Labyrinth vs. Maze
Life can feel like a maze, sometimes, don’t you think? You don’t have a bird’s-eye view of things, so how can you decide which way is the right way? You have to blindly choose a direction, only to find yourself at a dead end more often than not. Then you have to backtrack, trying to remember all the choices you’ve made thus far so you don’t take the same wrong route again.
I hate mazes. They make me feel helpless, trapped, and anxious. Put me in a corn maze and eventually I’m going to just bust on through a wall.
Feeling anxiety around not having clarity about the direction of our lives is normal, even for those of us who are experimental types and don’t particularly like setting clear goals or knowing where we’re going. Recently I stumbled upon a way of visualizing things that helps me deal with my fear of the unknown future and making wrong choices.
Instead of a maze, what if life is more like a labyrinth?
We often think that a labyrinth is the same thing as a maze, but that’s not true. A labyrinth has a singular path you follow through a gradual spiral that eventually brings you back to where you started. Here is how the difference is explained by Australian author Amanda Lohrey in her Miles Franklin Literary Award-winning novel The Labyrinth:
The maze is a challenge to the brain (how smart are you), the labyrinth to the heart (will you surrender). In the maze you grapple with the challenge but in the labyrinth you let go. Effortlessly you come back to where you started, somehow changed by the act of surrender. In this way the labyrinth is said to be a model of reversible destiny.
The maze and the labyrinth couldn’t be more different. The maze has an extrinsic goal: find your way through. And it’s essentially rigged against you, as its purpose is to confound and challenge. Not that those are bad things in and of themselves, but they’re exhausting over time when it doesn’t get any easier, right? (And life never does get much easier, does it?) A labyrinth is based on an intrinsic goal: better understanding and acceptance of the self. It exists to assist you: there is only one way through, and all you have to do is keep going. The only failure is if you give up.
The challenge of a labyrinth is that you have to give up your illusion of control.

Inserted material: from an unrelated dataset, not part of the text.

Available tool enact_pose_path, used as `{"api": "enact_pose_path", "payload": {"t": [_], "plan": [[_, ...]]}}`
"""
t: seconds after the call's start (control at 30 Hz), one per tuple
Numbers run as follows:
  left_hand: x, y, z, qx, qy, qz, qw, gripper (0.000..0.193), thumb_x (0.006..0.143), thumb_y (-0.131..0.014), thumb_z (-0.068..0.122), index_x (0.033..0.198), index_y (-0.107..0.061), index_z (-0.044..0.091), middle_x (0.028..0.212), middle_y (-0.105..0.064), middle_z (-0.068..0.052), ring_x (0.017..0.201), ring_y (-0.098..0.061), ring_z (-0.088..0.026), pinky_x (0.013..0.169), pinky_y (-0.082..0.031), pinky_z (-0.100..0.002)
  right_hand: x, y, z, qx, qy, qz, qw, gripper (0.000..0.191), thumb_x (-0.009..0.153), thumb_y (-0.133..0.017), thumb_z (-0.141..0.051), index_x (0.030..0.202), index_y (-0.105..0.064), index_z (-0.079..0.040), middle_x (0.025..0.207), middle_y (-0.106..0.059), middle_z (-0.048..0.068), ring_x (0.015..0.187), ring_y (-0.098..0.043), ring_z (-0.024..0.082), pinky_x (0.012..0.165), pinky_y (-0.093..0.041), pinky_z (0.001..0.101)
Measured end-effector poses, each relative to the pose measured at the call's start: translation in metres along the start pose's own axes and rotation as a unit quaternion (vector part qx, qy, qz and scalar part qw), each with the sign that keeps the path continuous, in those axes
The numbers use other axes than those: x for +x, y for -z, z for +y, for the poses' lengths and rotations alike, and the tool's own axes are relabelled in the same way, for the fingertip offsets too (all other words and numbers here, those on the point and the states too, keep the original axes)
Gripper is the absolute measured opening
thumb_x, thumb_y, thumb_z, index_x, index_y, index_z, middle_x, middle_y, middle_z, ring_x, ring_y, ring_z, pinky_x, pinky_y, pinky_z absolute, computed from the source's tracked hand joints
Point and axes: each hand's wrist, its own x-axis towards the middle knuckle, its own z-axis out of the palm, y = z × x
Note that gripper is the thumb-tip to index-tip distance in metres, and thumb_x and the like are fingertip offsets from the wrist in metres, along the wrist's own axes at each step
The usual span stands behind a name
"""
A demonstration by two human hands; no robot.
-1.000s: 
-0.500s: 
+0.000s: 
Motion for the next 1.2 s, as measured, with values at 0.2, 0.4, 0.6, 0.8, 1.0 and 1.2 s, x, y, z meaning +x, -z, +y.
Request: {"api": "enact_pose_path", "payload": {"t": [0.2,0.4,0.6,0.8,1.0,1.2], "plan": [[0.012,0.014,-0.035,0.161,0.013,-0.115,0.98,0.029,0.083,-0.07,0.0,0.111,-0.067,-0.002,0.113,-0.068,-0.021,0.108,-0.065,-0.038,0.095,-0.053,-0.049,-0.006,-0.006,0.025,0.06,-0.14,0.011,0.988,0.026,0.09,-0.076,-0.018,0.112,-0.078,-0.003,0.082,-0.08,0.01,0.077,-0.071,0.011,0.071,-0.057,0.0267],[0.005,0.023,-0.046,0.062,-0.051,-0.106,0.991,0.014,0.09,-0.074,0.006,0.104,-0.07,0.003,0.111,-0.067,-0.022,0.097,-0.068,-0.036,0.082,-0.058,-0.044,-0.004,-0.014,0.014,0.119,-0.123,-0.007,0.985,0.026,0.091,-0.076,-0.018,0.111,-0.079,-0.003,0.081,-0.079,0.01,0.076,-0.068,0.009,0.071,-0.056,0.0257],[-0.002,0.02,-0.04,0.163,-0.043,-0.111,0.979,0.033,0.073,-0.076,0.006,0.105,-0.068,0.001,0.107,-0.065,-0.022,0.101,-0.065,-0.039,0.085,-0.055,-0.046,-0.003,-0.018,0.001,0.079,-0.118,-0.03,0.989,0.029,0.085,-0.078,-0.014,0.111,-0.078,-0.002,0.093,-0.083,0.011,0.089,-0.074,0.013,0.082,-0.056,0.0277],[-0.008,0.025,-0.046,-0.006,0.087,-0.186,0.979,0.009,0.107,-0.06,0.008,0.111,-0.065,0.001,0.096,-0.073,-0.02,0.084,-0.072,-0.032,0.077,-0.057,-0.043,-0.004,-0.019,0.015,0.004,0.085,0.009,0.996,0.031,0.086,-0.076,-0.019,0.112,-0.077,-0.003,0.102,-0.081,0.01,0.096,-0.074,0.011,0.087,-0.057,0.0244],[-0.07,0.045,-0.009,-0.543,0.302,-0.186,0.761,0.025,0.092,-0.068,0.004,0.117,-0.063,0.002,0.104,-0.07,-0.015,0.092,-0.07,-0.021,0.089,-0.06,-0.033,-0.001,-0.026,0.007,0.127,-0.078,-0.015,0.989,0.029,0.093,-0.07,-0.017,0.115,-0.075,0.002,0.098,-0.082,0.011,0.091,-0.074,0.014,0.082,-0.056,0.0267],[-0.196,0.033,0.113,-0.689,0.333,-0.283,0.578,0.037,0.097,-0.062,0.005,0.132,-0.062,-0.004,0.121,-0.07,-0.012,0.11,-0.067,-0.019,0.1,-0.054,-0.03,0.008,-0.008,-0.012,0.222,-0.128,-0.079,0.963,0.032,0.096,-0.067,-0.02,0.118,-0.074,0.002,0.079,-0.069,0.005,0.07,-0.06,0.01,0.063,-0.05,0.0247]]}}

I say illusion because while a maze may seem to grant you control of your destiny – you can choose your own path, and its solution ostensibly rests on the development of skills over time – it still only has one right route. It finally spits you out when you’ve solved it, but it hasn’t brought you any closer to transformation. All you can say is that you know how to get through that maze. On to the next one.
Surrendering to the journey is what the labyrinth asks of us. You may be thinking, that’s all fine and good but what happens when you reach a fork in the road? You have to make a choice eventually – and you might choose wrong. Or you may feel like you want choices in life, not have to follow a set path, and the labyrinth offers no choice. This is a misconception of the purpose of a labyrinth. It is not taking away your choices, nor is it implying that you have no free will. The labyrinth invites you to see life as a gradual transformation where at each juncture there is a natural way forward. You don’t so much choose as you simply do the next right thing. And nothing is set in stone.
Lohrey characterizes the labyrinth as a model of reversible destiny. It is difficult to grasp what she means in any conceptual way, as we cannot reverse the arrow of time. Her novel The Labyrinth is about a woman who moves to a coastal town to be near her son, who is serving a life term in a nearby prison. To help her through her grief, she builds a labyrinth in her yard that abuts the dunes. And I think that this is what she means by reversible destiny: that through healing we are transformed, and can in a sense start anew.
This is yet another difference between maze and labyrinth. The maze distracts us from ourselves by confronting us with a mental challenge. The labyrinth confronts us with our ourselves by removing all distraction. But it also gives us structure: a path to walk, an assurance of continued guidance, and a promise that we will wend our way back to our truest selves with more clarity about who we are and what we have to offer.